INTRODUCTION
Targeted therapies against the mitogen-activated protein (MAP) kinase pathway, known to contribute to tumorigenesis, have emerged to treat a variety of cancers.1 Mitogen-activated protein kinase kinase (MEK) inhibitors are FDA-approved for the management of melanoma, colorectal, and lung cancers that inhibit MEK1 and MEK2 activation.1 In a clinical trial, MEK inhibitor, trametinib, use in patients with relapsed or persistent low-grade serous ovarian cancer yielded improved progression-free survival compared with standard-of-care therapies.2 Trametinib is now used off-label to treat ovarian cancer with genetic alterations that increase MEK expression.

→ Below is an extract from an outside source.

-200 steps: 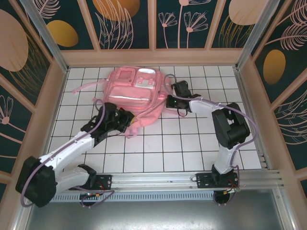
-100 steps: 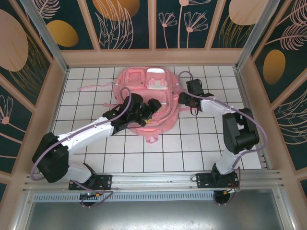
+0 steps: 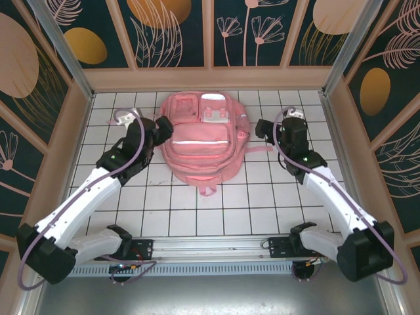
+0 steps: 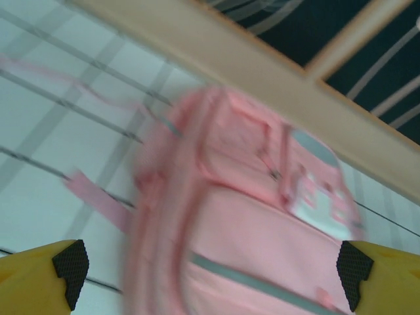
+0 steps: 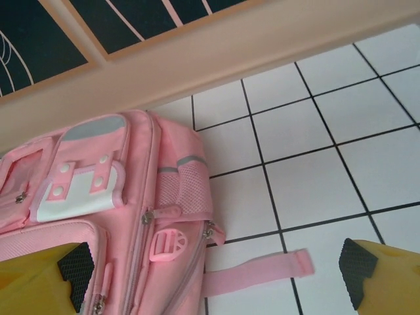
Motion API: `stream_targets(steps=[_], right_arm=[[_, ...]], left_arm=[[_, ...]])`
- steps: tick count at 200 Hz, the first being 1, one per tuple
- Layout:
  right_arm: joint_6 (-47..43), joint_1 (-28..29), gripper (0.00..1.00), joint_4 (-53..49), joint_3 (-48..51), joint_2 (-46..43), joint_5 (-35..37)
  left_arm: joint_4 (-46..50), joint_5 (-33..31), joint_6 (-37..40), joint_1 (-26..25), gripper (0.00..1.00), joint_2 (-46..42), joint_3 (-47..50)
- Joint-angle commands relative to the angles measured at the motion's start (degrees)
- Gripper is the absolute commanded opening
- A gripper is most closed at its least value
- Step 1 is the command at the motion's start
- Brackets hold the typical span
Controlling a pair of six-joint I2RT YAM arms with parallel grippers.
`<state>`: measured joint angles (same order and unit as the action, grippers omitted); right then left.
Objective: Pack the student bag
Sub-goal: Reset both arms
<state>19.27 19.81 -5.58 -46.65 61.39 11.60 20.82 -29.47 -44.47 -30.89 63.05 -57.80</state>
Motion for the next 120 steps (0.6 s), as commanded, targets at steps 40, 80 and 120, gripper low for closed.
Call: stream_targets(steps=[40, 80, 120], right_arm=[[-12.9, -0.4, 0.99, 23.8, 22.4, -10.1, 7.2], [-15.8, -5.6, 0.99, 36.6, 29.0, -4.7, 13.7], [-17.4, -12.4, 0.99, 53.3, 30.8, 8.5, 10.4]], left_arm=[[-26.2, -11.4, 20.0, 14.0, 0.99, -7.0, 24.0], [-45.3, -12.3, 28.8, 18.9, 0.99, 3.5, 33.1], [-68.6, -13.1, 37.8, 22.1, 0.99, 18.3, 36.1]])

Cutaneous adverse effects are the most frequent toxicity observed with MAP kinase pathway inhibitors. Adverse events are a common cause of targeted therapy dose interruption or reduction, thus highlighting dermatologic supportive care.3,4 This is the first reported case of inflammatory alopecia following MEK inhibitor use.
CASE REPORT
A woman in her 50s with a history of bilateral ovarian cancer presented to an oncodermatology clinic with a new rash on her forehead and scalp. She started trametinib, a MEK inhibitor, five months prior for platinum-resistant recurrent disease with a KRAS G12D mutation. On examination, a diffuse acneiform rash was noted on her frontal scalp (Figure 1). Hair was sparse in the affected areas. She reported significant pruritus of lesions and frequent crusting. Diagnosis of acneiform eruption was favored; treatment with topical triamcinolone and oral doxycycline was started.